(TRY IT) Search the records for "cloth". Report every line where it occurs.

START RECORD SET

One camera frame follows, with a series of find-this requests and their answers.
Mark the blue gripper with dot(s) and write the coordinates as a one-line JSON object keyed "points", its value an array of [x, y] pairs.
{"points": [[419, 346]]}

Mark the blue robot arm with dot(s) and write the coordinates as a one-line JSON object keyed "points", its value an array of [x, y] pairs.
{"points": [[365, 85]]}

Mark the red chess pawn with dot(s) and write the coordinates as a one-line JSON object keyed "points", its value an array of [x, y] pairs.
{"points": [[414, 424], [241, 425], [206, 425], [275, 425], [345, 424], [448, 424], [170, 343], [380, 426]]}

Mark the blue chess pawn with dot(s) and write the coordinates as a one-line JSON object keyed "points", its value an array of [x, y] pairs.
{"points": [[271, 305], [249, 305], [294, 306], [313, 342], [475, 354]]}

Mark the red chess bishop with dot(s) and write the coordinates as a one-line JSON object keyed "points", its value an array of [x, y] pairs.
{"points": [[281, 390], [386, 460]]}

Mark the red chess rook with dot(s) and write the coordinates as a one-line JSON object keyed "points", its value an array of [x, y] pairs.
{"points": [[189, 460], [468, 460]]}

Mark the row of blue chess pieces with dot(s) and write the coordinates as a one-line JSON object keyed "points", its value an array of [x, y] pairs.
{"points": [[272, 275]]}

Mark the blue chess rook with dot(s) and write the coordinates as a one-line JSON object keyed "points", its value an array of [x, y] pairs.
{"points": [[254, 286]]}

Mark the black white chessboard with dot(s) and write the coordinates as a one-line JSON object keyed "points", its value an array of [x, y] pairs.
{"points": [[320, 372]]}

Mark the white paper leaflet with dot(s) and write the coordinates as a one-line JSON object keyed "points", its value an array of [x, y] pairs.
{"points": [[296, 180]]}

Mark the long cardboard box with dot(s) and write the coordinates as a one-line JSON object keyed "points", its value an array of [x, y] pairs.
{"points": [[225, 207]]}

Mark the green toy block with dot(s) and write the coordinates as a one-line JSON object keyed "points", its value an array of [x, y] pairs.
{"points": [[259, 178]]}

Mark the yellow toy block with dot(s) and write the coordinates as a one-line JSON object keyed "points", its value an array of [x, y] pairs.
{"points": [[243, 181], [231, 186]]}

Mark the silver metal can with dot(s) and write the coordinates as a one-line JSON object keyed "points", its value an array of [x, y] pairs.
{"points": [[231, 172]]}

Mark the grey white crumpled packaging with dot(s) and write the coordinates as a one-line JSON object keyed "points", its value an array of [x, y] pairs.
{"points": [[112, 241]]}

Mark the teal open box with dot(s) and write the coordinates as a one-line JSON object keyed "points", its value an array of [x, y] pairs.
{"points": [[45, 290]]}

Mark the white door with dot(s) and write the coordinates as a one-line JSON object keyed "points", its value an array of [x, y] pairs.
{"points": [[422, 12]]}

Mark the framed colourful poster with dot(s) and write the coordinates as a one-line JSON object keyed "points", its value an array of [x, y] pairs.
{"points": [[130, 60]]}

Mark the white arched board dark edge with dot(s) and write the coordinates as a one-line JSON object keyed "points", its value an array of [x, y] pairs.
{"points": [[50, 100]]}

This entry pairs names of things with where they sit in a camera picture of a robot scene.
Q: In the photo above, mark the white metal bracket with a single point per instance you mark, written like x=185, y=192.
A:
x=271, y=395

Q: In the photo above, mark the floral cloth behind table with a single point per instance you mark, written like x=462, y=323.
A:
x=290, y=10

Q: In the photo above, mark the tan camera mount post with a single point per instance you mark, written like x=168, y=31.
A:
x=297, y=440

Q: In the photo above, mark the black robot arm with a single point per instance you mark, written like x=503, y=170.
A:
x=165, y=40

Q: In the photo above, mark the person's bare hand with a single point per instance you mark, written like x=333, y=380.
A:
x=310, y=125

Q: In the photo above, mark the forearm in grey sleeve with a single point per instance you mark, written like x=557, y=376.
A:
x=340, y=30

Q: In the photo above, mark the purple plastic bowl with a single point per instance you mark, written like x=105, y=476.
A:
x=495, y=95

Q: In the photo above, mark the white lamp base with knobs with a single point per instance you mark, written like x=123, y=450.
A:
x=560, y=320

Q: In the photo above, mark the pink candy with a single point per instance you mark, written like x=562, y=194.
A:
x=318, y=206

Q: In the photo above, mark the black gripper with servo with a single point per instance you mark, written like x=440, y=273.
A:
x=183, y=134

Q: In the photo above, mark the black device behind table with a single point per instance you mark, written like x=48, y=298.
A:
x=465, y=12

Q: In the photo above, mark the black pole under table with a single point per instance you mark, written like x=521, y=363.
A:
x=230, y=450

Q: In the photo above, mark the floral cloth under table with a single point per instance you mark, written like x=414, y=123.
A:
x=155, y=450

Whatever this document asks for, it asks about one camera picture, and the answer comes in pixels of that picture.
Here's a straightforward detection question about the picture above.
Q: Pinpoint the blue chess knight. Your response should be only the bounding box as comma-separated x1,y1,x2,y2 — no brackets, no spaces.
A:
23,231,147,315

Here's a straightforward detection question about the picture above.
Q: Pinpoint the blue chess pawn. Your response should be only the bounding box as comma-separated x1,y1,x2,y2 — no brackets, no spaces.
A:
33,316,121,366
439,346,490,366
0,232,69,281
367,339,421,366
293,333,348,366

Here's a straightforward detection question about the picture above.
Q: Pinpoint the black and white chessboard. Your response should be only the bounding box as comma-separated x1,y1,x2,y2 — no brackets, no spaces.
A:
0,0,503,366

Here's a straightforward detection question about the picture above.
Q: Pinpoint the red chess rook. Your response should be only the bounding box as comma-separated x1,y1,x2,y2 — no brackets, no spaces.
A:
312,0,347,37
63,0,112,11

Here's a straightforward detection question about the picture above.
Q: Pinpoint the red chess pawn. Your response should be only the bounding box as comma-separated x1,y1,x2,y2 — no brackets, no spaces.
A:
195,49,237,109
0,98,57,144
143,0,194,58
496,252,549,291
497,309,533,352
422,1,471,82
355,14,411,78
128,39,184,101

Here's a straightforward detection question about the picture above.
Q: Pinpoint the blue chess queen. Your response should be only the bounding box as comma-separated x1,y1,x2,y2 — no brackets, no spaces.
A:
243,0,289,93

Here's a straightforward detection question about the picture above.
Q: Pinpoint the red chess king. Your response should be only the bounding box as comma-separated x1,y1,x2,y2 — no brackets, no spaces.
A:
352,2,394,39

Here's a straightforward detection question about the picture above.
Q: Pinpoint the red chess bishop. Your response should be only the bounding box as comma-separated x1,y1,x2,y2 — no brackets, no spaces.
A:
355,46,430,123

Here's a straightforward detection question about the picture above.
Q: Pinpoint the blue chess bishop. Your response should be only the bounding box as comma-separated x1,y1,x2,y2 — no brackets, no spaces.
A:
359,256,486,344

END RECORD SET

(REPLY TO THE TASK)
Q: In the photo above, mark the floral cloth behind table with a single point per instance you mark, written like x=462, y=323.
Q: In the photo above, mark the floral cloth under table with a single point per instance you mark, written like x=414, y=123.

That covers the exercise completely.